Une « usine à bébés » va voir le jour en Inde

Durée de lecture : 3 minutes

16 octobre 2013 / Sud-Ouest.fr

28 000 dollars le bébé : le marché de la gestation pour autrui s’installe en Inde.


Autorisée depuis 2002 en Inde, la gestation pour autrui est devenue une gigantesque industrie et attire de plus en plus de convoitises.

La gestation pour autrui et le recours aux mères porteuses sont encore beaucoup discutés en France, mais certains pays du monde sont déjà passés à la vitesse supérieure. En Inde, une immense clinique est en train de sortir de terre à Anand, dans la province du Gurajat, sous l’impulsion de Nayna Patel, une femme médecin, spécialiste de la fécondation in vitro, formée à Singapour, en Angleterre et en Corée du Sud. L’établissement abritera des centaines de mères porteuses qui aideront des couples occidentaux infertiles à concevoir un enfant.

Selon BBC news, le marché indien de la gestation pour autrui est estimé à plus d’un milliard de dollars par an, dans un pays où un tiers de la population vit avec moins de 0,6 dollar par jour. Pour porter un enfant, une femme pourra espérer toucher jusqu’à 8 000 dollars.

Interrogée par la BBC, Ashok, le mari de l’une de ces mères porteuses, se réjouit de pouvoir acheter une maison avec l’argent gagné : « Mes parents seront heureux que leur fils et sa femme aient réussi à construire une maison. Notre statut social va s’améliorer, ce sera une bonne chose ».

Le médecin reçoit énormément de demandes, et a établi des critères de sélection stricts. « Les femmes doivent avoir moins de 45 ans, être en bonne santé et avoir déjà eu au moins un enfant, pour éviter qu’elles ne s’attachent au bébé » explique-t-elle dans un reportage de la National Geographic Channel.

Nayna Patel demande tout de même 28 000 dollars aux parents souhaitant concevoir un enfant, une marge plus que confortable mais toujours inférieure aux tarifs pratiqués aux Etats-Unis.

Contre les critiques qui l’accusent d’exploiter la pauvreté et le corps de ces femmes, le médecin se défend : « Ces femmes réalisent un travail physique et elles sont rémunérées pour cela. Elles savent qu’on n’obtient rien sans peine. Font-elles quelque chose de mal ? Ont-elles tué quelqu’un ? (...) Commettent-elles un acte immoral ? Non. Que font-elles ? Elles font une bonne action en offrant un bébé à quelqu’un. »

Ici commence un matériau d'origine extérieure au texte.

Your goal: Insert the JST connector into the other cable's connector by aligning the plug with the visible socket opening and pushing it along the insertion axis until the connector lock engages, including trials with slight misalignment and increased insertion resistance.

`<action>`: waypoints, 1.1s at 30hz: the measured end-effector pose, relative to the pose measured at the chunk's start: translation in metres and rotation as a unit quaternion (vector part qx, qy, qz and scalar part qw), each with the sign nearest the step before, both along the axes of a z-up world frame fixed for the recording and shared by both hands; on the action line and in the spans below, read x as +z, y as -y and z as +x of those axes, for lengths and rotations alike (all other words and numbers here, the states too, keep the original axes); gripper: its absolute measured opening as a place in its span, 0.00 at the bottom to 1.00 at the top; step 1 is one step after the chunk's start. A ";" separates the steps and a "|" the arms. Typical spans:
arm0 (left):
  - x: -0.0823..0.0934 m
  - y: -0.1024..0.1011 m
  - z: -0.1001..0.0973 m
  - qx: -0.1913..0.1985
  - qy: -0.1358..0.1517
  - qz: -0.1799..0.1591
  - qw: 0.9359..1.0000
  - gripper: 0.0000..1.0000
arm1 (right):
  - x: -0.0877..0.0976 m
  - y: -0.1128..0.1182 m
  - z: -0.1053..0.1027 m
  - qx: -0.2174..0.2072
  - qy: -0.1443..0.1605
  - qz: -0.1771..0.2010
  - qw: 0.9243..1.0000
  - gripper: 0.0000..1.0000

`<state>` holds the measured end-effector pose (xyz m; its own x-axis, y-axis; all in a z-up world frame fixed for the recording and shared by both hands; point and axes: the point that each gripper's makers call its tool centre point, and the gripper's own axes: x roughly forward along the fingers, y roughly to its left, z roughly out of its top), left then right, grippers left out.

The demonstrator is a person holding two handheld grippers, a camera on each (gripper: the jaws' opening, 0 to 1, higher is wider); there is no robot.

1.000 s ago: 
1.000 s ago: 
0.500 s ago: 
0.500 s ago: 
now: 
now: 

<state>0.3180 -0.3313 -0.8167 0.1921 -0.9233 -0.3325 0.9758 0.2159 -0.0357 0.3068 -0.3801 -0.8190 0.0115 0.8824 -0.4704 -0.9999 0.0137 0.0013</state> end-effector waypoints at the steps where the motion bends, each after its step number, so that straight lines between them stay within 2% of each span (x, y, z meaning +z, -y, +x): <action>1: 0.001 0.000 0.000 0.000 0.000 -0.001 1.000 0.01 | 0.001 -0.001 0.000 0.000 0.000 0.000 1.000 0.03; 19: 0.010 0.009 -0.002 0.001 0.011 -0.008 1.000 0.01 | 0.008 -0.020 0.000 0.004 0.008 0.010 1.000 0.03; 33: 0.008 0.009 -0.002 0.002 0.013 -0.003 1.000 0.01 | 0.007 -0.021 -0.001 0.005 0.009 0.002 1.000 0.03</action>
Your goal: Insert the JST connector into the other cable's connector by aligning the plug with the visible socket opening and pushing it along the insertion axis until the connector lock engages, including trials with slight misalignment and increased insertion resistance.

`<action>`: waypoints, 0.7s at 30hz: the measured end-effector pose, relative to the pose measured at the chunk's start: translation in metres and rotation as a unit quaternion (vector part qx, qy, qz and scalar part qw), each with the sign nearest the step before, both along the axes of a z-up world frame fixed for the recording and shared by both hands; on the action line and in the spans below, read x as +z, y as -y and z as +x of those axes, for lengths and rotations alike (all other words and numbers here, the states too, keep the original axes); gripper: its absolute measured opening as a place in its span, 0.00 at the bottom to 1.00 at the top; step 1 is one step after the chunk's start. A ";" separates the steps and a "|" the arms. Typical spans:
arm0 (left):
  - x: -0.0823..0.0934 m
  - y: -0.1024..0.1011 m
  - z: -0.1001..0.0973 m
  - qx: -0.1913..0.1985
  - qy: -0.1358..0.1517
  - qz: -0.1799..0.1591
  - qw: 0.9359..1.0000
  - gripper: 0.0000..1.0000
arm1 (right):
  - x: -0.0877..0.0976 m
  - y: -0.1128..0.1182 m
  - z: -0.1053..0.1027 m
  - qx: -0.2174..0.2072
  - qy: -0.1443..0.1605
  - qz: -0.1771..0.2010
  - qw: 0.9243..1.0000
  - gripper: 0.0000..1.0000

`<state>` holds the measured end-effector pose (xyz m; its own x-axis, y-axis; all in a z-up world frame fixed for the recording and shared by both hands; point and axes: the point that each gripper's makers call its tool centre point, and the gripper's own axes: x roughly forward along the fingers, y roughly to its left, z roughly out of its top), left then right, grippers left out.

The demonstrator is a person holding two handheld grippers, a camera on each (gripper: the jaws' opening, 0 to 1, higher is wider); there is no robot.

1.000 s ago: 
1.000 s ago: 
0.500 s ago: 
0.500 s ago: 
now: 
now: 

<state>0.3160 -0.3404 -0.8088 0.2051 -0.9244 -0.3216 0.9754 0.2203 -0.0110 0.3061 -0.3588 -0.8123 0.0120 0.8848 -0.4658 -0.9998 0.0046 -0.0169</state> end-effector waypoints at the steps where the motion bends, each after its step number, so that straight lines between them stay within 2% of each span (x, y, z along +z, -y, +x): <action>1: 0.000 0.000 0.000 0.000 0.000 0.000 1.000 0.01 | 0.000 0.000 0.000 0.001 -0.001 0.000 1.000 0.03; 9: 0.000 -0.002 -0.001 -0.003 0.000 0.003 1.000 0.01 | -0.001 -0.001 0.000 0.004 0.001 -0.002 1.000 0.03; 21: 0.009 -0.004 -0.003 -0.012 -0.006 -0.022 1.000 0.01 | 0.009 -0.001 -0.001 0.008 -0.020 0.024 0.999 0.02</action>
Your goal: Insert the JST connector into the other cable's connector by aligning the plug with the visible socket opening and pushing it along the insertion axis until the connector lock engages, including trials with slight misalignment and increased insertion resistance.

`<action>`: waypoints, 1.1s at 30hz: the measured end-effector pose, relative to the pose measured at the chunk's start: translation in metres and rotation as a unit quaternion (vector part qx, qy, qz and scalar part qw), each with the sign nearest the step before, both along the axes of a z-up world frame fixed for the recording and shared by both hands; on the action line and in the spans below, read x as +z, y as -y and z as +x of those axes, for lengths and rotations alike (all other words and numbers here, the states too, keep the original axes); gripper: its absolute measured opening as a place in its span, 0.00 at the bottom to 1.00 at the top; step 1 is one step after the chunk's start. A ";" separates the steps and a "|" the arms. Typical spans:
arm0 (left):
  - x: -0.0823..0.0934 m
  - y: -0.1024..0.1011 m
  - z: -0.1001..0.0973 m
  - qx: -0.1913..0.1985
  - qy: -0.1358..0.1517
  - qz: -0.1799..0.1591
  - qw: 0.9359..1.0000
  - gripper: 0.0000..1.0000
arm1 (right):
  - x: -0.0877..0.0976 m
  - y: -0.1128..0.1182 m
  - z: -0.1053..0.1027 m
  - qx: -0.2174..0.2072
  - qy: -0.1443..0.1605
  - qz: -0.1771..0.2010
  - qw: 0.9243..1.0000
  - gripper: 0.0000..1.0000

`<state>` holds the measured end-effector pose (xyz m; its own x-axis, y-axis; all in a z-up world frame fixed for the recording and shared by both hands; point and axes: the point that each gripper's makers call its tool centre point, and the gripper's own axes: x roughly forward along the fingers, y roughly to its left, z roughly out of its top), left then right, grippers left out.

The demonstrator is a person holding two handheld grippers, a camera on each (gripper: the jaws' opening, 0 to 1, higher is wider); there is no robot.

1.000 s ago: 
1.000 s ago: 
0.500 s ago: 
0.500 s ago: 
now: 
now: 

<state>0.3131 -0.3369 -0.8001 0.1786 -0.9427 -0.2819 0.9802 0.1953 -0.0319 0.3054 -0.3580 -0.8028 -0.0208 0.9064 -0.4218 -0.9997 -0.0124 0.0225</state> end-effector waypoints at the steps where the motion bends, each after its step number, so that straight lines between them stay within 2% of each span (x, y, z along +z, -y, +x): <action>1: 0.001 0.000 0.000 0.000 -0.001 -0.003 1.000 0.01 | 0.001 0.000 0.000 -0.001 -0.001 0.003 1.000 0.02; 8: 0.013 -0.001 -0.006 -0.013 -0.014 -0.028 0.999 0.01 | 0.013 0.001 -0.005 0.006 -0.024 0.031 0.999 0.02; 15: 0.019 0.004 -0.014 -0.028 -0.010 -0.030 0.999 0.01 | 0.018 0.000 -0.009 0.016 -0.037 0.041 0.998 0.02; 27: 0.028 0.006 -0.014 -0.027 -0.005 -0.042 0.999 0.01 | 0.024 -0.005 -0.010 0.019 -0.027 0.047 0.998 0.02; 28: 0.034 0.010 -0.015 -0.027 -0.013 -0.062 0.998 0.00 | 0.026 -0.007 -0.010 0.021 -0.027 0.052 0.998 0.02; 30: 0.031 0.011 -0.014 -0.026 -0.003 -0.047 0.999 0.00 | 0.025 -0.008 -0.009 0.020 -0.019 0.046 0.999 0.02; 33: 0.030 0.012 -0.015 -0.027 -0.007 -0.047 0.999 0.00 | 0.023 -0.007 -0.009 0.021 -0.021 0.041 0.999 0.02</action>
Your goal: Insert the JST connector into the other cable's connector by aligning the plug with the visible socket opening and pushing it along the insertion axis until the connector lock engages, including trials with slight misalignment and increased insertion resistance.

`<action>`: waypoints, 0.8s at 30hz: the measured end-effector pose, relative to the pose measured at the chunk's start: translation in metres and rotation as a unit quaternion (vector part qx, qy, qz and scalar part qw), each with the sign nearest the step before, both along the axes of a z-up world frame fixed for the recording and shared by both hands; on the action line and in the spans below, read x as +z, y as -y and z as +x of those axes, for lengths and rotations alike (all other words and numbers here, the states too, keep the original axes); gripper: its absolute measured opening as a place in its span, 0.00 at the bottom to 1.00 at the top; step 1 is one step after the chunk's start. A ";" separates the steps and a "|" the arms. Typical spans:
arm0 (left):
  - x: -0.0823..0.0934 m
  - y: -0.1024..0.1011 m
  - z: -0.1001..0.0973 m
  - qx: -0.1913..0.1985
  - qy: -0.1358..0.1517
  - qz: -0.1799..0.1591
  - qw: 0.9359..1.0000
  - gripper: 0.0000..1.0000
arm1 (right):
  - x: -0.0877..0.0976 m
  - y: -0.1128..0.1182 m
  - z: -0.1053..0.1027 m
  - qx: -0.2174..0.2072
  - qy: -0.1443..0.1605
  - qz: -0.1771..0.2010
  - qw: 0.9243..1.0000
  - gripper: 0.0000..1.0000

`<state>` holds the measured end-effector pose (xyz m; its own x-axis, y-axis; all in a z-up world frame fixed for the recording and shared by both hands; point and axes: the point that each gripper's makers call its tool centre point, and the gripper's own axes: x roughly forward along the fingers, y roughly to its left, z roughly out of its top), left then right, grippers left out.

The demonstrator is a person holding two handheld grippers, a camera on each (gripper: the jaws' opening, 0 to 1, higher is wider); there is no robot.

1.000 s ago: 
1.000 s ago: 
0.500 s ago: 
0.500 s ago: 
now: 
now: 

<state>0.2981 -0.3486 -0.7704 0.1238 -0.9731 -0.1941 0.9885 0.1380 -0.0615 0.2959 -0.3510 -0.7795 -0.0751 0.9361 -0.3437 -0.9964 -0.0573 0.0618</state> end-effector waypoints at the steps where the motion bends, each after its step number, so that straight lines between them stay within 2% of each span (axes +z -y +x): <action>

Depuis le début du projet, Nayna Patel aurait déjà accompagné la naissance de plus de 500 bébés. Les couples viennent de partout : Angleterre, Allemagne, Canada, et beaucoup des Etats-Unis, occultant les dérives du système par le bonheur d’être enfin parents.

« Vous ne savez pas ce que c’est de ne pas pouvoir avoir d’enfant. Vous ne savez pas ce que c’est de ne pas pouvoir... s’occuper d’une famille. Ensemble (avec la mère porteuse), nous nous sommes offert l’opportunité de commencer une vie que nous n’arrivions pas à construire seule », expliquait il y a quelques années l’une de ces mères américaines dans le célèbre programme d’Oprah Winfrey.

Mais voir de riches étrangers payer des Indiennes pauvres pour avoir un enfant soulève des questions éthiques chez beaucoup d’Indiens. Interrogée par l’Express, l’association pour le droit des femmes All India Democratic Women’s s’inquiète de « la pratique même de la gestation pour autrui dans un pays où les femmes n’ont pas de ressources financières ».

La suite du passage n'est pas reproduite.